*Task goal*. Wherever "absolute" turns up in the entries, copy out the line that holds it.

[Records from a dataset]
*** Begin section ***
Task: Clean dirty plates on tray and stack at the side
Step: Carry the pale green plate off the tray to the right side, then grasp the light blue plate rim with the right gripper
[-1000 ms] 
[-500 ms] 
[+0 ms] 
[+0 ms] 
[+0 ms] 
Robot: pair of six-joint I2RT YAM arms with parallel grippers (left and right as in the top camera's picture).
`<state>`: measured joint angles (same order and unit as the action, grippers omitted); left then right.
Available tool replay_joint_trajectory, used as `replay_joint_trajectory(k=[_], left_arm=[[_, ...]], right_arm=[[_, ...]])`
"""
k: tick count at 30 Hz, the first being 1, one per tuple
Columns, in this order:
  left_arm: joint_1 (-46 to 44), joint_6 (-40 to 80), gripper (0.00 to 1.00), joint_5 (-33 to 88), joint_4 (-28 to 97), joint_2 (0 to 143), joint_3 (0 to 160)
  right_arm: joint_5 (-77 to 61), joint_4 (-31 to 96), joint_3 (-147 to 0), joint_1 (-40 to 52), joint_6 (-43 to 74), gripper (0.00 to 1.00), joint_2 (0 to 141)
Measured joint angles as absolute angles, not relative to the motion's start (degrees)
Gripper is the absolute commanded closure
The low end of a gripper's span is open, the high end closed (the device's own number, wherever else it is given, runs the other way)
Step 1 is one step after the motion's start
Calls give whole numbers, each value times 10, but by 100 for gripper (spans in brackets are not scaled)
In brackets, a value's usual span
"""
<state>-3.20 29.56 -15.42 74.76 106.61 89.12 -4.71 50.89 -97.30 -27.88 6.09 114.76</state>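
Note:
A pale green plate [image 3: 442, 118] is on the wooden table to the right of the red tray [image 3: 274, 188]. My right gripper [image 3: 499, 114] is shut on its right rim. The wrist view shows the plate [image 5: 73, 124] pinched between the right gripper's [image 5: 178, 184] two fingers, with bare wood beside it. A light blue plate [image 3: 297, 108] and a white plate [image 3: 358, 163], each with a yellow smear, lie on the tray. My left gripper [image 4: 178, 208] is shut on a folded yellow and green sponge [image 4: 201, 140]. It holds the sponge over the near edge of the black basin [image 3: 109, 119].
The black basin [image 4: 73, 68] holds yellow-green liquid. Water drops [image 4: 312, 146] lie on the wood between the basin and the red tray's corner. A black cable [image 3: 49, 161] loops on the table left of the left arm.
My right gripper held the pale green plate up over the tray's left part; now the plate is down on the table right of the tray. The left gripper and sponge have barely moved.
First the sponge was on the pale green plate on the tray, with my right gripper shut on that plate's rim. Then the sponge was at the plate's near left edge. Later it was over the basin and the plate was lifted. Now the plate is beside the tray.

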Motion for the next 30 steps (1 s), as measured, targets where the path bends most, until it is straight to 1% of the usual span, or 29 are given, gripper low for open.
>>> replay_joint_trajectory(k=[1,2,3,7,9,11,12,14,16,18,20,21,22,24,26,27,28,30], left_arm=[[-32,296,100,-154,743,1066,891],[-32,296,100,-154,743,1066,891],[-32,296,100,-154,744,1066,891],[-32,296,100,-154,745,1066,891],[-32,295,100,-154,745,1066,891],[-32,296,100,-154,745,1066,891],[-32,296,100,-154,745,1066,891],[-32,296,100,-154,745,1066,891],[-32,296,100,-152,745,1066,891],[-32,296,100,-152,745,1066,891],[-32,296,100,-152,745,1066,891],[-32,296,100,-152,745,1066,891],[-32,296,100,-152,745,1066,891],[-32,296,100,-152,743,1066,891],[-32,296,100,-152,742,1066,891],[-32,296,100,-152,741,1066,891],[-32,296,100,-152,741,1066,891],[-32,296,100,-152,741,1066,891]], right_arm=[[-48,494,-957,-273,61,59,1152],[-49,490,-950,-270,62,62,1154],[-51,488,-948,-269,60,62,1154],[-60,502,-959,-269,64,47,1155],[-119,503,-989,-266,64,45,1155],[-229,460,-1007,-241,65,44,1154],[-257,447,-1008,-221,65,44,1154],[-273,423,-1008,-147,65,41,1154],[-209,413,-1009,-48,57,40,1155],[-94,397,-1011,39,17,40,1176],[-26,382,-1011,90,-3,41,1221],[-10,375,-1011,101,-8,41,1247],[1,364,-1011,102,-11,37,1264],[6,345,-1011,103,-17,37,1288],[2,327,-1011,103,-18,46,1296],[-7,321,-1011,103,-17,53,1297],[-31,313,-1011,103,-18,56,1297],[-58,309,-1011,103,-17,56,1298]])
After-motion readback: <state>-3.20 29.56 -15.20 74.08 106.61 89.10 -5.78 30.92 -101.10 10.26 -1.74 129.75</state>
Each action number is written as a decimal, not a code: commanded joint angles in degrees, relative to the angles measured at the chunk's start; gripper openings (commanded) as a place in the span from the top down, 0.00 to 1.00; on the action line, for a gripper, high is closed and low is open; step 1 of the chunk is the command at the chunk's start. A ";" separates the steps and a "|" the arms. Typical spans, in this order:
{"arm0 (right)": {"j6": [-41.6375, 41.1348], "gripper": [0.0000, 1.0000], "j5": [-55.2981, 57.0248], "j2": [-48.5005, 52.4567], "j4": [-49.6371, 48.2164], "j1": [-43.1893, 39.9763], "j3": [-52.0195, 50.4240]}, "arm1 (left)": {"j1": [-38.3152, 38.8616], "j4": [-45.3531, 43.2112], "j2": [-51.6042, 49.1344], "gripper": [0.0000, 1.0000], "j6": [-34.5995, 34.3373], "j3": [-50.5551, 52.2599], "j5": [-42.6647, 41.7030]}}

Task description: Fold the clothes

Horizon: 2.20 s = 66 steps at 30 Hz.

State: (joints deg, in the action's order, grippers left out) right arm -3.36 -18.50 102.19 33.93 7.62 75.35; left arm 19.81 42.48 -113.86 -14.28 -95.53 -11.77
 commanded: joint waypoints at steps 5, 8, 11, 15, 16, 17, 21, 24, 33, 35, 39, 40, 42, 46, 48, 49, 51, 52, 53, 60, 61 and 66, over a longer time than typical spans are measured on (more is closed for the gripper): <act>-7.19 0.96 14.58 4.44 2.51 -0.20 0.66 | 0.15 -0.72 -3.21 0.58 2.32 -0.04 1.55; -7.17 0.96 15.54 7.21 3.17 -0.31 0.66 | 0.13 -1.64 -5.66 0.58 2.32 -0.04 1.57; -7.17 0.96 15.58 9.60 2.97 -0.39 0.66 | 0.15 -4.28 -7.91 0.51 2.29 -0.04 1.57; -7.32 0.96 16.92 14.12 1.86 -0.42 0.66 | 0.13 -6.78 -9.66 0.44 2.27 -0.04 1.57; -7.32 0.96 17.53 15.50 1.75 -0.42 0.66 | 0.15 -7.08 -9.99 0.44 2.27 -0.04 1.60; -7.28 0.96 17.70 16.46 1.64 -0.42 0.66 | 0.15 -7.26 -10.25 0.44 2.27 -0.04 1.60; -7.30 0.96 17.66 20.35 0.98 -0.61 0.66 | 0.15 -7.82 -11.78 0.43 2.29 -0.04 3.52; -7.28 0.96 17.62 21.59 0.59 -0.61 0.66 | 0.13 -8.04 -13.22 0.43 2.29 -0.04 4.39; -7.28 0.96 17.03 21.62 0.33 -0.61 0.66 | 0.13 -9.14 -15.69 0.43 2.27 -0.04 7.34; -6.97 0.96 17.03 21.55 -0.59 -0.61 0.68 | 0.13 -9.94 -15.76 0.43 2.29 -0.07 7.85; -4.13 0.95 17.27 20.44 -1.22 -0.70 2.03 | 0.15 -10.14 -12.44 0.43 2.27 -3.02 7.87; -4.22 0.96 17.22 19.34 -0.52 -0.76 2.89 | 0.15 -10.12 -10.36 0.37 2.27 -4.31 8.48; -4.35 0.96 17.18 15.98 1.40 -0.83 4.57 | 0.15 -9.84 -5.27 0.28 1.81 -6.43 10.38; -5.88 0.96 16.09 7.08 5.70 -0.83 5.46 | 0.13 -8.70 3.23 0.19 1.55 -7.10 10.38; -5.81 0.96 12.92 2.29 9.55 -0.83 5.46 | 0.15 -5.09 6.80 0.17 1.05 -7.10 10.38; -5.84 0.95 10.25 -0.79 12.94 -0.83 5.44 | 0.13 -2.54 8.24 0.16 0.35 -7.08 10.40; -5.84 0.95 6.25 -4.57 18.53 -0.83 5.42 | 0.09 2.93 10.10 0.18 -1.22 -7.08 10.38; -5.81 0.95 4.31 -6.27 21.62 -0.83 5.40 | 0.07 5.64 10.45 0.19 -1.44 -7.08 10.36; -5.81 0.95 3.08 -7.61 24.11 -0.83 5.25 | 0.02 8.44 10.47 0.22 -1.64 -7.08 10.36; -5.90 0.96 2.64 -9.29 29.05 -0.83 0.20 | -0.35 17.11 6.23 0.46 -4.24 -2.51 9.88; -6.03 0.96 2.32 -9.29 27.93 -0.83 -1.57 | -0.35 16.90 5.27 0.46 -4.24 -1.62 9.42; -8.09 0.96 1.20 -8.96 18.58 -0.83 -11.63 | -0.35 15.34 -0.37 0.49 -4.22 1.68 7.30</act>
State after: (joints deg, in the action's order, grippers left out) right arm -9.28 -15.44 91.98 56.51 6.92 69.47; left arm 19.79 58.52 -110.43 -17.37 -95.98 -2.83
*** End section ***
*Answer box*.
Measured joint angles as absolute angles, not relative to the motion's start (degrees)
Gripper is the absolute commanded closure

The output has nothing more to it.